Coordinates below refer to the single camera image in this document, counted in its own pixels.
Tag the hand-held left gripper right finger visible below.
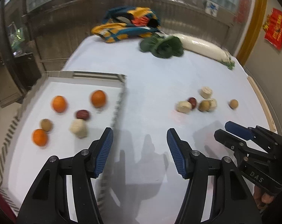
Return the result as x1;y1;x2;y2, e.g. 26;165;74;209
167;128;259;224

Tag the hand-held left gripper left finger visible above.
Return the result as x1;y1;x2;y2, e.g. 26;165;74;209
16;127;115;224

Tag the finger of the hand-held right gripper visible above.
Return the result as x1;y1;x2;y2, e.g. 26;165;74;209
225;121;282;155
214;129;272;162

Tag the beige yam piece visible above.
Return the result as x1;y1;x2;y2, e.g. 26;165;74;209
207;98;218;111
177;101;193;114
69;119;88;139
200;87;213;99

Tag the red date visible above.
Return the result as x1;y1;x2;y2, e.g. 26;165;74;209
75;109;91;121
188;97;198;110

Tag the orange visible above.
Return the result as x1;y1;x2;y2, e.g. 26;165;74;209
32;128;49;147
90;90;107;109
51;95;68;114

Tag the large brown longan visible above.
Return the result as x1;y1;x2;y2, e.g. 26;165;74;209
39;119;53;132

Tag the striped cardboard box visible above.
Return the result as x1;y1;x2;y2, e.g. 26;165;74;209
0;71;128;217

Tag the person's right hand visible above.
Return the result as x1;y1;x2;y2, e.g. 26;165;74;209
252;184;275;209

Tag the white daikon radish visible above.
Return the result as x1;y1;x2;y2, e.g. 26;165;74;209
172;33;236;70

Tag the green leafy vegetable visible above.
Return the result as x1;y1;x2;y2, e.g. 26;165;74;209
139;34;184;59

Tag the small blue white picture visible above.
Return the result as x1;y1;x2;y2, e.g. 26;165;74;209
205;0;218;17

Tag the colourful patterned cloth bag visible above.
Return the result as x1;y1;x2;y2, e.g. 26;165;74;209
91;6;161;43

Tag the red wall poster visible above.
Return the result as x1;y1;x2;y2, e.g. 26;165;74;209
262;7;282;50

- - - - -

• [Work request]: Look through the material above for the word "held" and copy every line that has it.

• [Written solution]:
Tag the hand-held left gripper right finger visible below.
Tag the hand-held left gripper left finger visible above.
Tag the finger of the hand-held right gripper visible above.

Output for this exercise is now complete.